# [Work required]
Repeat each line of the material exactly.

** Collected material follows **

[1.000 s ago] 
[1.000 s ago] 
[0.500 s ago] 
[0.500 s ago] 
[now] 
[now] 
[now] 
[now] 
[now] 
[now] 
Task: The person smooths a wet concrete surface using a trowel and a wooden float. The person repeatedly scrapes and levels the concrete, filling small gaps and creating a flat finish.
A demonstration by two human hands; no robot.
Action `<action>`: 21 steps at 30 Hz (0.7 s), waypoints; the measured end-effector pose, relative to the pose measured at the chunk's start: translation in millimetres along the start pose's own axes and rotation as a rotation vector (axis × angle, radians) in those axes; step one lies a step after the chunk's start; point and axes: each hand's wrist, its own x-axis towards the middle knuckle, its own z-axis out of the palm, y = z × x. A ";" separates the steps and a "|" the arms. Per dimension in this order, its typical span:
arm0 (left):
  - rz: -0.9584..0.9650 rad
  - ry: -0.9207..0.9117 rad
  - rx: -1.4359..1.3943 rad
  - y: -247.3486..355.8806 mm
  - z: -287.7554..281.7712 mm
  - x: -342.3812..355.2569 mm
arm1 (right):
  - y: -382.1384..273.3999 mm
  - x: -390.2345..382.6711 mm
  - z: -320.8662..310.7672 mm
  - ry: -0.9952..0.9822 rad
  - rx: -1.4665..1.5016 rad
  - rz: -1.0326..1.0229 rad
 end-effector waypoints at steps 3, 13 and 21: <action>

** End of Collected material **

# [Output of the exercise]
[1.000 s ago] 
[1.000 s ago] 
[0.500 s ago] 
[0.500 s ago] 
[now] 
[now] 
[now] 
[now] 
[now] 
[now] 
Task: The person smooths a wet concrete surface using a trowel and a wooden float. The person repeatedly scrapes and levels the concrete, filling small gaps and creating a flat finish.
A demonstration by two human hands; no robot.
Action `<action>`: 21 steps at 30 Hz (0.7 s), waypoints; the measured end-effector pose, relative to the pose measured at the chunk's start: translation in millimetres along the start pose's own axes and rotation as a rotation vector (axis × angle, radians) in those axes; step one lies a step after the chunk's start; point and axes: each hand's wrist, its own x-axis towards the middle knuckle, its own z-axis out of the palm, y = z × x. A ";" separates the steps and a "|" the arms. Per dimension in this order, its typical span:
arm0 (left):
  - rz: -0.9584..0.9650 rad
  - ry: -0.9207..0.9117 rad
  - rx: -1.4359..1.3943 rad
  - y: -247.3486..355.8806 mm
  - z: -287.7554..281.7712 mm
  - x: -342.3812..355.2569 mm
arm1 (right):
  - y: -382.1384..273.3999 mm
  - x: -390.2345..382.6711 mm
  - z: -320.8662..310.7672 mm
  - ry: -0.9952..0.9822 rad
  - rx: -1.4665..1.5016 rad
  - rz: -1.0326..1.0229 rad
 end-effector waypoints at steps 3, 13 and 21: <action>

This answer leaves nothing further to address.